Is it allowed to use pseudo-labeling on Unlabeled dataset and train model on those labels during Purchase Phase ?


I guess this is what we are supposed to do. Train a model on given 5000 images, use the model to predict on 10000 unlabeled images, pick the BEST ONES and retrain or continue training the model on purchased images, save it, load it in prediction phase and you are done.

The only interesting part of challenge is to figure out the BEST ONES. Random picking is not a good idea, infant if a participant uses random purchases then he/she shouldn’t be winning because then the problem will remain unsolved.

The question is whether we can use pseudo-labels for training in addition to purchased ones?

1 Like

I hope not. It will nullify the research question. It’s not a semi supervised task.

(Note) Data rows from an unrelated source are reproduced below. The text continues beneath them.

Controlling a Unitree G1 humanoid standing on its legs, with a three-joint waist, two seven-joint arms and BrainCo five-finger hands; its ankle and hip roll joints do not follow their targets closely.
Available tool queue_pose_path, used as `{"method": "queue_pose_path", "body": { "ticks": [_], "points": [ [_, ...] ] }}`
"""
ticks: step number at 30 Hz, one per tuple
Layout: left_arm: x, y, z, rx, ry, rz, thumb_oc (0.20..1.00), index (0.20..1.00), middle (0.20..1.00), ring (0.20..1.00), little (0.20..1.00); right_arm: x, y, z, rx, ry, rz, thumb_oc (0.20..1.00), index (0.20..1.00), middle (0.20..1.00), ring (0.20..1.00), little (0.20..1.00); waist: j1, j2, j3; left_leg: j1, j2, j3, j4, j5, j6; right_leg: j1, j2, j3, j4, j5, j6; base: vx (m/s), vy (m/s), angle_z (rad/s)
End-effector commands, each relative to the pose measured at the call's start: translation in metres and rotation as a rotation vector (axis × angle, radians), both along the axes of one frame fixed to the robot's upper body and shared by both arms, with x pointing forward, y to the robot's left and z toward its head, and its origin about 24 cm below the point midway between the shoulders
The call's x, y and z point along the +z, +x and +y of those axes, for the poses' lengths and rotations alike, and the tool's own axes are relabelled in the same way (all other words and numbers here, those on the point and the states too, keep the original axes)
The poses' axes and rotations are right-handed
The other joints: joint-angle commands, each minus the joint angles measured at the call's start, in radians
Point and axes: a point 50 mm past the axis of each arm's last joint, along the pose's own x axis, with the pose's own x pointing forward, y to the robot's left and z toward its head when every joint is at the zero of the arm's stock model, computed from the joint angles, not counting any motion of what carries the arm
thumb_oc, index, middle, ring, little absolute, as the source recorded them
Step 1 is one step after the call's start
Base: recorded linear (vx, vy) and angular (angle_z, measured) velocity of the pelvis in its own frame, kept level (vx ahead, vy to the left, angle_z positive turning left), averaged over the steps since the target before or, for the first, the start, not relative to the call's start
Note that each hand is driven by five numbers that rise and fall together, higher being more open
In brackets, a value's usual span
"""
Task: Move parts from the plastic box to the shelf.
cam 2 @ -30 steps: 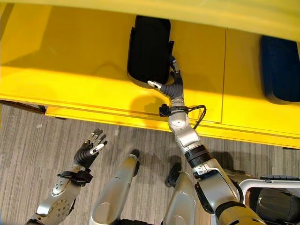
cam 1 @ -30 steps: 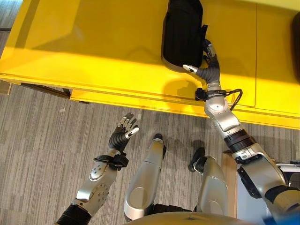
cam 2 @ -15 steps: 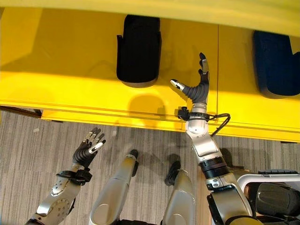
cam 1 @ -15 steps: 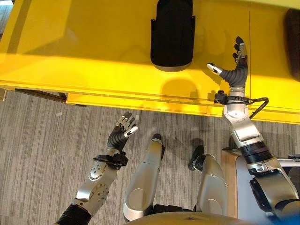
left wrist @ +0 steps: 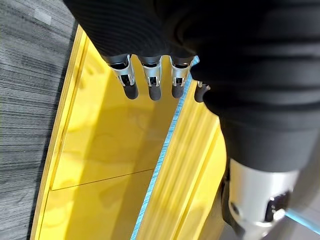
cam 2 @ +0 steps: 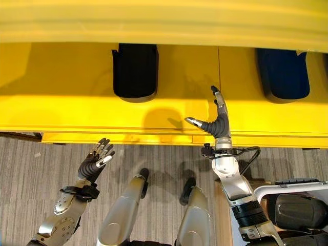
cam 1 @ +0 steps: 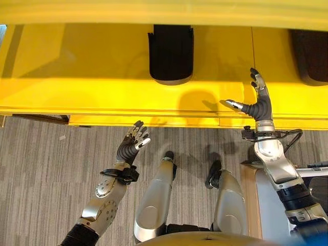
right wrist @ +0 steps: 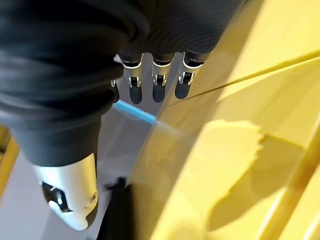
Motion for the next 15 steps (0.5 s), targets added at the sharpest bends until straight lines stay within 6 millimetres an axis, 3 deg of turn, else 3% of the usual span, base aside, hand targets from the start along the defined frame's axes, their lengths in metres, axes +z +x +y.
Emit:
{"method": "queue_pose_path", "body": {
  "ticks": [1,9,15],
  "points": [
    [0.012,-0.008,-0.006,-0.057,0.016,-0.087,1.000,1.000,1.000,1.000,1.000,0.015,-0.005,-0.005,0.043,-0.048,-0.088,1.000,1.000,1.000,1.000,1.000,0.003,0.020,-0.118,-0.013,0.077,-0.018,-0.051,0.068,-0.031,0.027,-0.024,0.039,0.066,0.019,0.026,0.02,-0.014,-0.07],
    [0.007,-0.007,-0.007,-0.055,0.011,-0.071,1.000,1.000,1.000,1.000,1.000,0.000,-0.011,-0.005,0.087,-0.026,-0.007,1.000,1.000,1.000,1.000,1.000,-0.030,0.025,-0.150,0.079,0.099,-0.004,-0.164,0.118,-0.041,0.099,0.003,0.041,-0.039,0.056,0.027,0.03,-0.010,-0.09],
    [0.000,-0.010,0.000,-0.012,0.014,-0.053,1.000,1.000,1.000,1.000,1.000,-0.020,-0.027,-0.013,0.107,0.085,0.082,1.000,1.000,1.000,1.000,1.000,-0.068,0.019,-0.234,0.232,0.138,0.032,-0.374,0.193,-0.055,0.200,0.053,0.042,-0.217,0.103,0.033,0.09,-0.039,-0.19]
  ]
}}
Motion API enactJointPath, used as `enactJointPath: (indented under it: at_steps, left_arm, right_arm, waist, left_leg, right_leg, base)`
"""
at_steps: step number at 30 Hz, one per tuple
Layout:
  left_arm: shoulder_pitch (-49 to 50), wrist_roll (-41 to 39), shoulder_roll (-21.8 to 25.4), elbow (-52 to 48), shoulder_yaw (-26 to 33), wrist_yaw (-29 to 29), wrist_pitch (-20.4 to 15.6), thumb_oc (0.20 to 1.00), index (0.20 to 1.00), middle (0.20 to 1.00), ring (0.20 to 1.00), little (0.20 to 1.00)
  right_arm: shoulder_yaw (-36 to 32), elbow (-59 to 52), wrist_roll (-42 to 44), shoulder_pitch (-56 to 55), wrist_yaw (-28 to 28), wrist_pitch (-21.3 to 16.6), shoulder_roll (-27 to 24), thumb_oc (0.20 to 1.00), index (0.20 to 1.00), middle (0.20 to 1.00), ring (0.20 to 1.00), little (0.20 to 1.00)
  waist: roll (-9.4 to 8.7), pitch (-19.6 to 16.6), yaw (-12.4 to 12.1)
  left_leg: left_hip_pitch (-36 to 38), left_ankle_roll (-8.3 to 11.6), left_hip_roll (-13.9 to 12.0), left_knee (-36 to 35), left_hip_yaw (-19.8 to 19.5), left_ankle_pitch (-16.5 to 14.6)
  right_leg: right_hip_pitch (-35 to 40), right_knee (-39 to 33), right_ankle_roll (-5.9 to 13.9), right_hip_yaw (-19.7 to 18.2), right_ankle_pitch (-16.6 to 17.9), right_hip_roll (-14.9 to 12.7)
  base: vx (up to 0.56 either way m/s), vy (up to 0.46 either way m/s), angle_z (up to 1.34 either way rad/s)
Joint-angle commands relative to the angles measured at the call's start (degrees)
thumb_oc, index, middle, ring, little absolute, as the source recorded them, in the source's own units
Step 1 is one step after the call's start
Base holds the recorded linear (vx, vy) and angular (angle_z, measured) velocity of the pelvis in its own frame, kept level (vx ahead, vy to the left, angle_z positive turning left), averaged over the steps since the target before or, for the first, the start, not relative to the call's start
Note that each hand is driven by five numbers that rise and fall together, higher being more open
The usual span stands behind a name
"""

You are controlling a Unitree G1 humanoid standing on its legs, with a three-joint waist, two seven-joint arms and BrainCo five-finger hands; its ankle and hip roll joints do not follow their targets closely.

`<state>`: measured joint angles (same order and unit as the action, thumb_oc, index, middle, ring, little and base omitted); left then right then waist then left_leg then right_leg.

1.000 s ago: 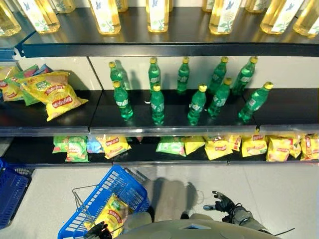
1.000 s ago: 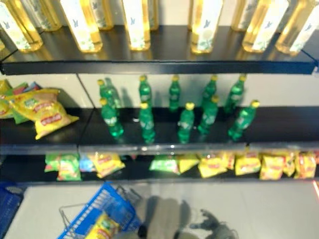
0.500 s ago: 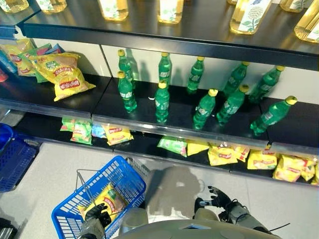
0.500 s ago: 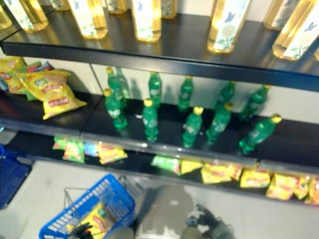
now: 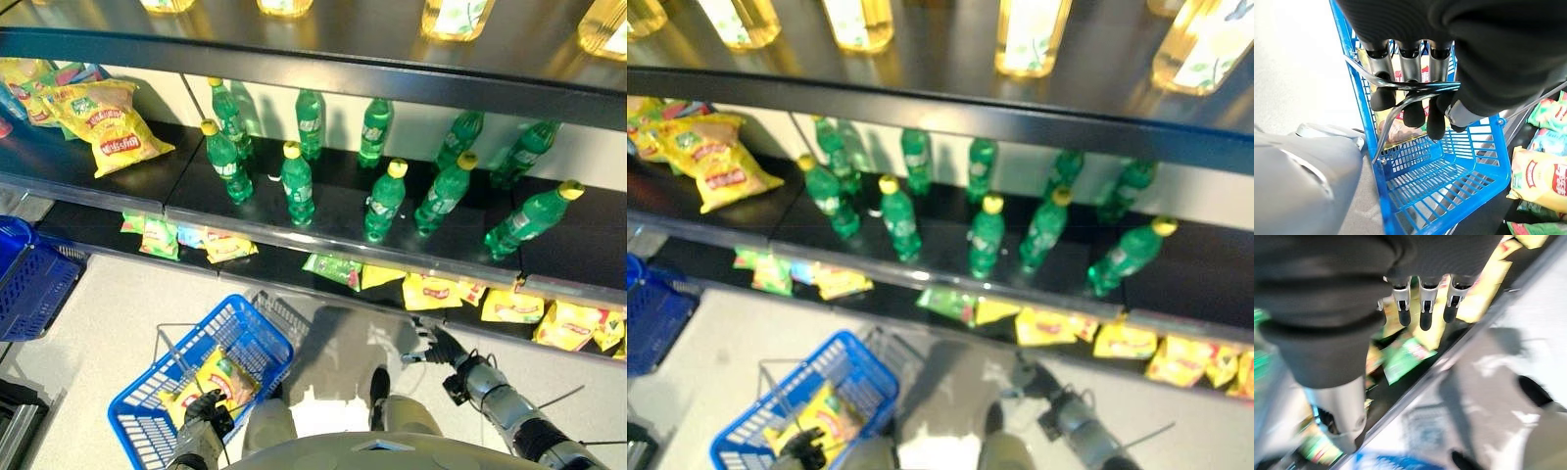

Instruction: Pick up the snacks into the basket

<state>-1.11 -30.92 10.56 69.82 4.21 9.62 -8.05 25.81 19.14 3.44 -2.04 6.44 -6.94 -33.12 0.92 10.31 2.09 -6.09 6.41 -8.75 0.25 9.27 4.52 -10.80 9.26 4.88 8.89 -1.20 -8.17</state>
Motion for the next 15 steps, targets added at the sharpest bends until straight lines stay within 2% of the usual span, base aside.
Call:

In my opinion, there’s nothing been written that indicates we are not allowed to use pseudo-labels in addition. It’s also very much in the spirit of the problem statement:

Which labels do we need to purchase?

Obviously not the ones for images that we already get for free by using pseudo-labeling. Another valid (though unlikely) answer would be: none of them. If you are so good that you can come up with a very good self-learning/semi-supervised algorithm that doesn’t need them, more power to you! From a business perspecitive I would be very happy to have such an algorithm.


Indeed. I don’t see why we can’t use pseudo-labels. One of the naive approach for the purchase policy is to predict all images. 1) If the confidence is high => use the pseudo-label 2) if the confidence is low => purchase the label.